ところが日本ではいまだに旧来の対立が尾を引いている。最大の原因は右からの「反体制」が根強いことだ。しかし国民の大多数は改憲の必要など感じていない。
政治が社会から取り残されているというべきだ。若年層の政治的無関心の一因も、ここにあるだろう。

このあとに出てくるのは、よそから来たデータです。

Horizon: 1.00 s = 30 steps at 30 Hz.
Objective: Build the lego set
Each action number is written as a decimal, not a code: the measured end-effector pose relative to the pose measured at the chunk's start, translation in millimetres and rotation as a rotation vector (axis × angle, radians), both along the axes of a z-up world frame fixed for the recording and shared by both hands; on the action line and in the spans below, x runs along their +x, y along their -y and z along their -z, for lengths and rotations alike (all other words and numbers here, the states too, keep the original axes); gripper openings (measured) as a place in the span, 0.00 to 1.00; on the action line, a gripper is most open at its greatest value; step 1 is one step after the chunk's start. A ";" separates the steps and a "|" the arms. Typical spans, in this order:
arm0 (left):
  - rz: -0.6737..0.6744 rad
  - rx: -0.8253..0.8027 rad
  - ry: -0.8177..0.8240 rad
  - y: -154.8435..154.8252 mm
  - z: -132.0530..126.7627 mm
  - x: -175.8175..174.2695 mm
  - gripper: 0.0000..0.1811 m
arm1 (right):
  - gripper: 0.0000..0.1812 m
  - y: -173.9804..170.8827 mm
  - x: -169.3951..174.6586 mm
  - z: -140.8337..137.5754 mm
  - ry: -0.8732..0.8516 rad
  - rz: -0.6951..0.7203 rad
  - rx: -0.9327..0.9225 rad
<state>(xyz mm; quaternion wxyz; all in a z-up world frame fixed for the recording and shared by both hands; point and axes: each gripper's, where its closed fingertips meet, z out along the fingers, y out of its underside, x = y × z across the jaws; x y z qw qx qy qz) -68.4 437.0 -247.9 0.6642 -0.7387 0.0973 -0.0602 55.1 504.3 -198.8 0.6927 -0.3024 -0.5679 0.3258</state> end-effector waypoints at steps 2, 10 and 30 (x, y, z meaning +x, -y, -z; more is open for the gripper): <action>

体制変更は、体制内の法律改正では対処できない問題を解決するには必要かもしれない。だが、それ以外の体制変更は時間と政治的資源の浪費だ。そのような「改憲」には反対である。「日本国」の未来のために、もっとやるべきことが他にあるはずだ。

以上、かいつまんだつもりが少し長くなった。

言われてみれば、確かに「右派」の人々が「反体制派」だというのは良く理解でき、納得できる。
ボクはかつて大学に通っていたころから反体制に身を置いてきたつもりだったが、それは「日本国」を守る側に身を置いていることだったのだ。右派の連中と向き合っていたという訳だったのだ。そういうことだったんだ!
出版や言論の自由を謳歌し、基本的人権を保障され、戦争のない平和な暮らしを続けられることに感謝できるのは「日本国」のおかげなのである。
それを保障する憲法を書き換えて「日本国」を終わらせてしまうなんて、とんでもないことである。





わが家で実ったジューンベリー。一度果実酒にしてみたがおいしくなかった。ヨーグルトに加えると甘みと少しの酸味がちょうどよい。ジャムもアリ、だった。


ブルーベリーは鉢植えなので少量しか獲れず、こちらもヨーグルトの友である


わが家のバラの思い出。今年は良く咲いてくれた。